*This is part of a series of posts I’m doing on Census Bureau Demographic Data for Developers based on my experience creating a database of Census Data as part of my summer internship at Patch.com. *

Here’s the bottom line: if you’re measuring distance over relatively small distances and doing area comparisons instead of returning an actual area measure, use a geometry. If you’re measuring distances over a relatively large distance, especially across the International Date Line, use a geography. Read on for a discussion of why.

I think everyone has a basic grasp of the problems when representing a 3-dimensional sphere (such as the Earth) on a 2-dimensional map. Geographical features are distorted, especially as you move further from the Equator.

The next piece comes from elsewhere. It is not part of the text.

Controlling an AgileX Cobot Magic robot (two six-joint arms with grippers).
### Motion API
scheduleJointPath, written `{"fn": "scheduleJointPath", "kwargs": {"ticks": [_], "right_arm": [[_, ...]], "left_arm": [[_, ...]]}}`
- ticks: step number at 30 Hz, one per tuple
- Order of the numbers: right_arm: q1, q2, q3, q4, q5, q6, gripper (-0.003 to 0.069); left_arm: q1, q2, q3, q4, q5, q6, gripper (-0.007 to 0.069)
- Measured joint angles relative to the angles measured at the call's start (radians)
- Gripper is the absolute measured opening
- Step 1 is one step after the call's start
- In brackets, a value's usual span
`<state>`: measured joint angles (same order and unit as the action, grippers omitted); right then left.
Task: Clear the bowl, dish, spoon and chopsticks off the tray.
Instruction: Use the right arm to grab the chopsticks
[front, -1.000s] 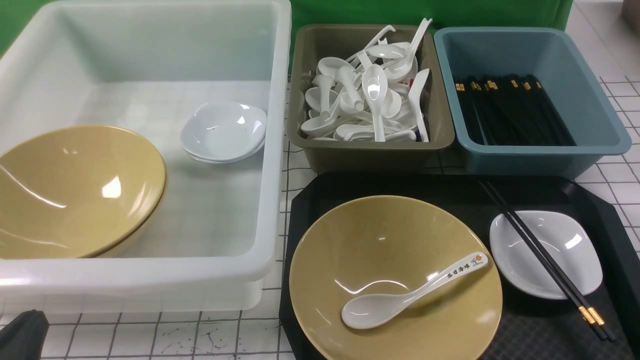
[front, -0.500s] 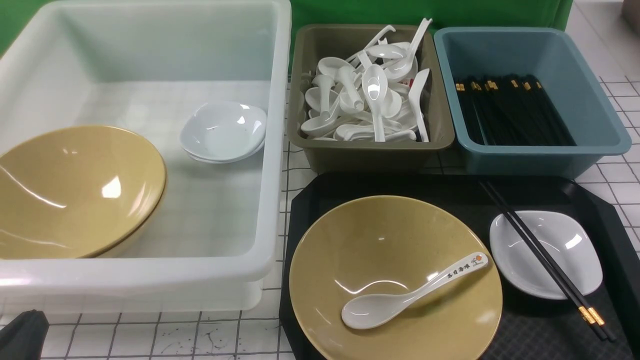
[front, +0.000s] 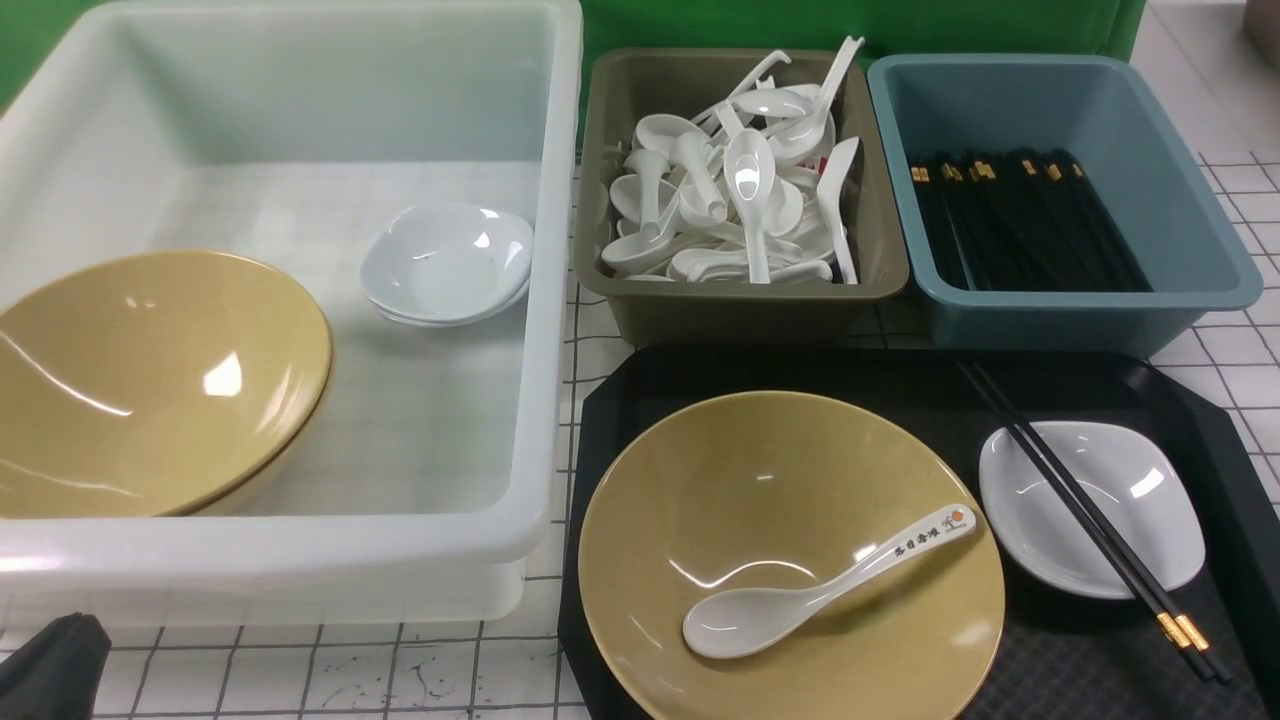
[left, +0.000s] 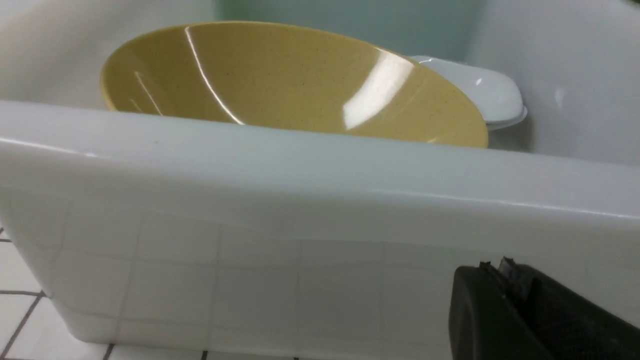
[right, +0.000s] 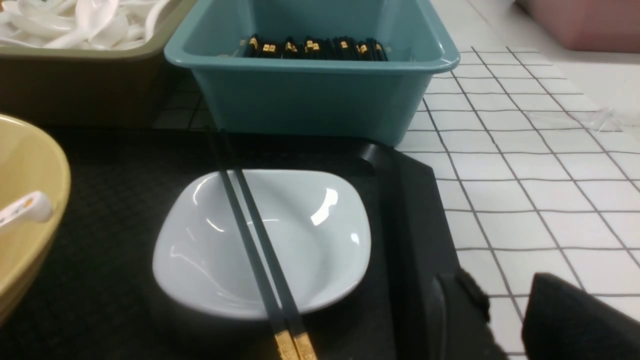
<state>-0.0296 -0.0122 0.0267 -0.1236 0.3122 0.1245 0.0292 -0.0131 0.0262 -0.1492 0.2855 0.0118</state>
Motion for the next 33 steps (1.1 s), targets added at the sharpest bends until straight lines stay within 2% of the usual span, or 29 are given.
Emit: {"fn": "scheduleJointPath", "kwargs": {"ticks": [3, 7, 9, 10, 11, 12, 13, 14, 15, 16, 20, 23, 26, 29, 30, 31, 33], "right_arm": [[0.000, 0.000, 0.000, 0.000, 0.000, 0.038, 0.0244], [0.000, 0.000, 0.000, 0.012, 0.000, 0.245, 0.0244], [0.000, 0.000, 0.000, 0.062, 0.000, 0.514, 0.0244], [0.000, 0.000, 0.000, 0.078, -0.001, 0.616, 0.0244], [0.000, 0.000, 0.000, 0.113, -0.002, 0.797, 0.0244], [0.000, 0.000, 0.000, 0.124, -0.002, 0.911, 0.0244], [0.000, 0.000, 0.000, 0.131, -0.002, 0.983, 0.0244], [0.000, 0.000, 0.000, 0.131, -0.002, 0.983, 0.0244], [0.000, 0.000, 0.000, 0.135, -0.002, 1.066, 0.0244], [0.000, 0.000, 0.000, 0.136, -0.002, 1.085, 0.0244], [0.000, 0.000, 0.000, 0.135, -0.002, 1.004, 0.0244], [0.000, 0.000, 0.000, 0.135, -0.002, 0.940, 0.0244], [0.005, 0.000, 0.000, 0.152, -0.008, 0.871, 0.0244], [0.041, 0.000, -0.056, 0.159, 0.014, 0.692, 0.0232], [0.044, 0.000, -0.056, 0.159, 0.014, 0.678, 0.0232], [0.058, 0.002, -0.096, 0.160, 0.032, 0.628, 0.0224], [0.114, 0.055, -0.221, 0.160, 0.107, 0.439, 0.0162]], "left_arm": [[0.000, 0.000, 0.000, -0.094, -0.012, -0.012, -0.0013], [0.000, 0.000, 0.000, -0.325, -0.015, -0.098, -0.0013], [0.000, 0.000, 0.000, -0.595, -0.021, -0.208, -0.0013], [0.000, 0.000, 0.000, -0.650, -0.023, -0.227, -0.0013], [0.000, 0.000, 0.000, -0.763, -0.028, -0.259, -0.0013], [0.000, 0.000, 0.000, -0.812, -0.032, -0.270, -0.0013], [0.000, 0.000, 0.000, -0.859, -0.036, -0.276, -0.0013], [0.000, 0.000, 0.000, -0.866, -0.036, -0.277, -0.0013], [0.000, 0.000, 0.000, -0.905, -0.041, -0.279, -0.0013], [0.000, 0.000, 0.000, -0.923, -0.043, -0.279, -0.0013], [0.000, 0.000, 0.000, -0.942, -0.039, -0.277, -0.0013], [0.000, 0.000, 0.000, -0.945, -0.013, -0.225, -0.0013], [0.000, 0.000, -0.029, -0.944, 0.038, -0.086, -0.0013], [0.000, 0.000, -0.144, -0.935, 0.082, 0.129, -0.0013], [0.000, 0.000, -0.144, -0.933, 0.084, 0.129, -0.0013], [0.000, 0.001, -0.181, -0.921, 0.094, 0.179, -0.0013], [0.000, 0.056, -0.282, -0.842, 0.141, 0.249, -0.0013]]}}
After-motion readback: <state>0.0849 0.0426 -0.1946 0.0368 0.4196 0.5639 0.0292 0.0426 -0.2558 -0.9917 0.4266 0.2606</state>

The same is true for data shown (or projected) in a GIS program such as Esri’s ArcGIS or QGIS. Different projections attempt to correct for this error by focusing on being correct for different areas of the globe. In the case of the Census, the standard projection is North American Datum – 1983.

I don’t pretend to be an expert in map projections or the process of transforming one map projection into another, but it’s important to point out that there are differences whether you’re projecting your data in 2 dimensions as a geometry or in 3 dimensions as a geography.

In 2 dimensions, calculations of area and distance are extremely straightforward. The points exist on a Cartesian graph and the calculations are simple. This means computationally these functions are cheap and can be run over a large number of features very quickly.

But with geographies, the calculations are much more complex. What was simple geometry is now more complex trigonometry as you’re calculating arc length rather than a simple line length.

So why use a geography at all? For measuring long distances, calculations using a geography will be much more accurate, particularly if you’re crossing the International Date Line.

For example, using a geometry to represent the locations of Heathrow Airport in London and SFO in San Francisco, the straight line distance is much different from the actual route flown by airplanes. Thankfully when planning air routes, they take into account the curvature of the Earth to plot the shortest route.

Something similar happens if you were to plot the distance between San Francisco and Beijing. Remember a 2 dimensional projection has no concept of how the Earth curves, so it will plot the distance from SFO across the US, over Europe and Asia, the exact opposite way you’d want to calculate it in real life. That’s because the Date Line (or at least the 180 degree of longitude it notionally traces) represents the east and west edges of the projection.

This is also important when you’re calculating areas. If you’re calculating the area of a geometry, you will get the result in the units of measure for that projection. In the case of census data, that will generally be decimal degrees, which aren’t really useful. If you cast the geometry into a geography (`::geography`

), you’ll get the result in square meters, a far more understandable measure.

For comparing areas of objects in the same projection, I prefer to do the comparison in the standard units for that projection (called SRID Units) and only do the conversion when I want to return an intelligible area. This preserves precision in the numbers I’m using.

To repeat the statement I made at the beginning, if you’re measuring distance over relatively small distances and doing area comparisons instead of returning an actual area measure, use a geometry. If you’re measuring distances over a relatively large distance, especially across the International Date Line, use a geography. If you need any more clarity on this, please check out the great explanation from OpenGeo.org or this great GIS Stack Exchange post.

Pingback: Spatial Demographic Data – Weighting Demographics with PostGIS | Datapolitan

So… would Google Maps use a geometric or a geographic algorithm?

It’s probably optimized for the scale of the operation, though they could probably eat the cost of complex calculations on a small scale without too much trouble. They’re also having to do some computation along streets and other access ways between points. I can ask the next time I see someone from Google Maps (which actually shouldn’t be that long, one of the perks of living in New York)